• **ABOUT THIS TASK**:
Could you transcribe every record below exactly as it stands?

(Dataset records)
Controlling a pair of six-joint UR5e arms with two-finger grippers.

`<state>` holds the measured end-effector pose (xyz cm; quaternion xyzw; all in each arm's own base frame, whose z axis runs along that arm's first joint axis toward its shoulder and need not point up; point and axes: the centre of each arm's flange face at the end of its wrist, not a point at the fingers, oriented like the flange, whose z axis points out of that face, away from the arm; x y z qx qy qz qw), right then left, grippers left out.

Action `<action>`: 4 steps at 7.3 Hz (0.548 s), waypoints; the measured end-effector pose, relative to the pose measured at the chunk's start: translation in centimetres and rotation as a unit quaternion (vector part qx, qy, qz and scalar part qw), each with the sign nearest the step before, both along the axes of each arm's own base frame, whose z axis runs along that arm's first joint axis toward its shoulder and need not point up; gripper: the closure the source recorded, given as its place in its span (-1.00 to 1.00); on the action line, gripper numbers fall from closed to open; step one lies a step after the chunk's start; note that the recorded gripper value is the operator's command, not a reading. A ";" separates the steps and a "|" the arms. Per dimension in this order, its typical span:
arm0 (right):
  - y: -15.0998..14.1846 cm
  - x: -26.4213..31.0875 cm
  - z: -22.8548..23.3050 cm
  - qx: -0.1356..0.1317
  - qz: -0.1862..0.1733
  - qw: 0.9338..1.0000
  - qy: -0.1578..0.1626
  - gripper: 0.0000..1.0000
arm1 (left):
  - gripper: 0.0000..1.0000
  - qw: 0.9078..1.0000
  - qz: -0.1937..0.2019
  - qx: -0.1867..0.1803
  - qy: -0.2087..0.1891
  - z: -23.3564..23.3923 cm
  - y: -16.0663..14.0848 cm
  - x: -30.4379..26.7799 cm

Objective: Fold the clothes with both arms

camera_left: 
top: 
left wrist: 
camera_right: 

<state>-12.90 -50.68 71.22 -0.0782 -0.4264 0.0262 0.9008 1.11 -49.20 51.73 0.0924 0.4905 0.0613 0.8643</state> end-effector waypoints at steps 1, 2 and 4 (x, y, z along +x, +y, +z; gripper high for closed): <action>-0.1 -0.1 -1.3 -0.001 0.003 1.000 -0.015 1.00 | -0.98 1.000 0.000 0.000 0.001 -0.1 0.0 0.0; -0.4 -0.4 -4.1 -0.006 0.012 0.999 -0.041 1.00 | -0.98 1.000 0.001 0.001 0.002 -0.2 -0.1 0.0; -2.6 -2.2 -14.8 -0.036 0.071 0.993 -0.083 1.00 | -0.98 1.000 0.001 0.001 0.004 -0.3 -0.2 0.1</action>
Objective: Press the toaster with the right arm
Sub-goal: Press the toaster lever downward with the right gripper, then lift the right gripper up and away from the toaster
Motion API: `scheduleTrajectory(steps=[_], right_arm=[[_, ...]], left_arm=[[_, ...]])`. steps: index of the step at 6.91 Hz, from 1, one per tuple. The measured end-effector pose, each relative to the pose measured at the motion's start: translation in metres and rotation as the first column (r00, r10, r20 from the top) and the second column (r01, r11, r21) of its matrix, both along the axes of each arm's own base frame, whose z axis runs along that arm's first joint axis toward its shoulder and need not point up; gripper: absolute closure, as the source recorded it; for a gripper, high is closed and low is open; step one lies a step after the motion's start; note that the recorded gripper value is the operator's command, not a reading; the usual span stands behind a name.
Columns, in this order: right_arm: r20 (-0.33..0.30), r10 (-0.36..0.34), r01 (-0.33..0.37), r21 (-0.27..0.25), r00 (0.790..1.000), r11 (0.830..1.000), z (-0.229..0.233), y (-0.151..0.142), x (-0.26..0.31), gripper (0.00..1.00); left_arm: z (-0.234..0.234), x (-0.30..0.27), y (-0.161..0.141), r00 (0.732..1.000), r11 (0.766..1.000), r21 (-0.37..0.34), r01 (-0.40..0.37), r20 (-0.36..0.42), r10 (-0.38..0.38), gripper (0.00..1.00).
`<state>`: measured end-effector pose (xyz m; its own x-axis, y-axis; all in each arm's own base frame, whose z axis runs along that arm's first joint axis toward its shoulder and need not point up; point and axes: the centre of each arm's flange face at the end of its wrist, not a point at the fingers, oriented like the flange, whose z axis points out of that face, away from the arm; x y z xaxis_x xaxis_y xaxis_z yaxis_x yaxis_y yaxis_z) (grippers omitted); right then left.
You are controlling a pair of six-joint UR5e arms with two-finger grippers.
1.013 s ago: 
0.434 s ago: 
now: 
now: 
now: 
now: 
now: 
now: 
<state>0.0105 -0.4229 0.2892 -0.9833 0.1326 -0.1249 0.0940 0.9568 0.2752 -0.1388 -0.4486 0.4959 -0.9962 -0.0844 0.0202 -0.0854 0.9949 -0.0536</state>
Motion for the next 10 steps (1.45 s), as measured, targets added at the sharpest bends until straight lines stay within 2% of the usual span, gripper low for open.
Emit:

• **ANSWER SPACE**:
Controlling a pair of six-joint UR5e arms with two-finger grippers.

`<state>` holds the measured end-effector pose (xyz cm; quaternion xyzw; all in each arm's own base frame, whose z axis runs along that arm's first joint axis toward its shoulder and need not point up; point and axes: the centre of each arm's flange face at the end of its wrist, not a point at the fingers, oriented like the flange, whose z axis points out of that face, away from the arm; x y z qx qy qz qw), right then left, grippers left out.

Action `<action>`: 4 steps at 7.3 Hz (0.548 s), waypoints; the measured end-effector pose, relative to the pose measured at the chunk's start: translation in centimetres and rotation as a unit quaternion (vector part qx, qy, qz and scalar part qw), each with the sign nearest the step before, both along the axes of each arm's own base frame, whose z axis runs along that arm's first joint axis toward its shoulder and need not point up; gripper: the closure the source recorded, given as its place in its span (-1.00 to 1.00); on the action line, gripper numbers fall from closed to open; step one lies a step after the chunk's start; note that the recorded gripper value is the operator's command, not a reading. A ";" separates the steps and a "|" the arms. Per dimension in this order, its typical span:
arm0 (right):
  - y: -15.0998..14.1846 cm
  - x: -26.4213..31.0875 cm
  - z: -22.8548..23.3050 cm
  - qx: -0.1356..0.1317
  - qz: -0.1862..0.1733
  - qw: 0.9338..1.0000
  - qy: -0.1578..0.1626
  - gripper: 0.0000..1.0000
arm1 (left):
  - gripper: 0.0000..1.0000
  - qw: 0.9078..1.0000
  - qz: -0.1937..0.2019
  - qx: -0.1867..0.1803
  - qy: -0.2087..0.1891
  - z: -23.3564..23.3923 cm
  - y: -16.0663..14.0848 cm
  - x: -30.4379..26.7799 cm

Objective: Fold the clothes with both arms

camera_left: 
top: 
left wrist: 
camera_right: 

<state>-12.90 -50.68 71.22 -0.0782 -0.4264 0.0262 0.9008 1.11 -49.20 51.73 0.0924 0.4905 0.0613 0.8643</state> end-effector waypoints at steps 1, 2 and 4 (x, y, z along +x, +y, +z; gripper high for closed): <action>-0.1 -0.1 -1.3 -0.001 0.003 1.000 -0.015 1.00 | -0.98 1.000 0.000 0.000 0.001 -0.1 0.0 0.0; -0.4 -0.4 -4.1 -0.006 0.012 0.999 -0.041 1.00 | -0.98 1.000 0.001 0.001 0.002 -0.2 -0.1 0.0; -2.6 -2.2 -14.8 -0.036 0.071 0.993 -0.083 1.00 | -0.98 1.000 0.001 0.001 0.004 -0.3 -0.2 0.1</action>
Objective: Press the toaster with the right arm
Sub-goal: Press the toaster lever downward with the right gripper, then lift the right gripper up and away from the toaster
Motion API: `scheduleTrajectory(steps=[_], right_arm=[[_, ...]], left_arm=[[_, ...]])`. steps: index of the step at 6.91 Hz, from 1, one per tuple. The measured end-effector pose, each relative to the pose measured at the motion's start: translation in metres and rotation as the first column (r00, r10, r20 from the top) and the second column (r01, r11, r21) of its matrix, both along the axes of each arm's own base frame, whose z axis runs along that arm's first joint axis toward its shoulder and need not point up; gripper: absolute closure, as the source recorded it; for a gripper, high is closed and low is open; step one lies a step after the motion's start; note that the recorded gripper value is the operator's command, not a reading; the usual span stands behind a name.
Columns, in this order: right_arm: r20 (-0.33..0.30), r10 (-0.36..0.34), r01 (-0.33..0.37), r21 (-0.27..0.25), r00 (0.790..1.000), r11 (0.830..1.000), z (-0.229..0.233), y (-0.151..0.142), x (-0.26..0.31), gripper (0.00..1.00); left_arm: z (-0.234..0.234), x (-0.30..0.27), y (-0.161..0.141), r00 (0.732..1.000), r11 (0.766..1.000), r21 (-0.37..0.34), r01 (-0.40..0.37), r20 (-0.36..0.42), r10 (-0.38..0.38), gripper (0.00..1.00).
`<state>`: measured end-effector pose (xyz m; its own x-axis, y-axis; all in each arm's own base frame, whose z axis runs along that arm's first joint axis toward its shoulder and need not point up; point and axes: the centre of each arm's flange face at the end of its wrist, not a point at the fingers, oriented like the flange, whose z axis points out of that face, away from the arm; x y z xaxis_x xaxis_y xaxis_z yaxis_x yaxis_y yaxis_z) (grippers omitted); right then left.
You are controlling a pair of six-joint UR5e arms with two-finger grippers.
1.013 s ago: 
0.434 s ago: 
now: 
now: 
now: 
now: 
now: 
now: 
<state>0.0105 -0.4229 0.2892 -0.9833 0.1326 -0.1249 0.0940 0.9568 0.2752 -0.1388 -0.4486 0.4959 -0.9962 -0.0844 0.0202 -0.0854 0.9949 -0.0536</state>
Motion for the next 10 steps (1.45 s), as measured, targets added at the sharpest bends until straight lines stay within 2% of the usual span, gripper low for open.
Emit:

The full answer has now been given.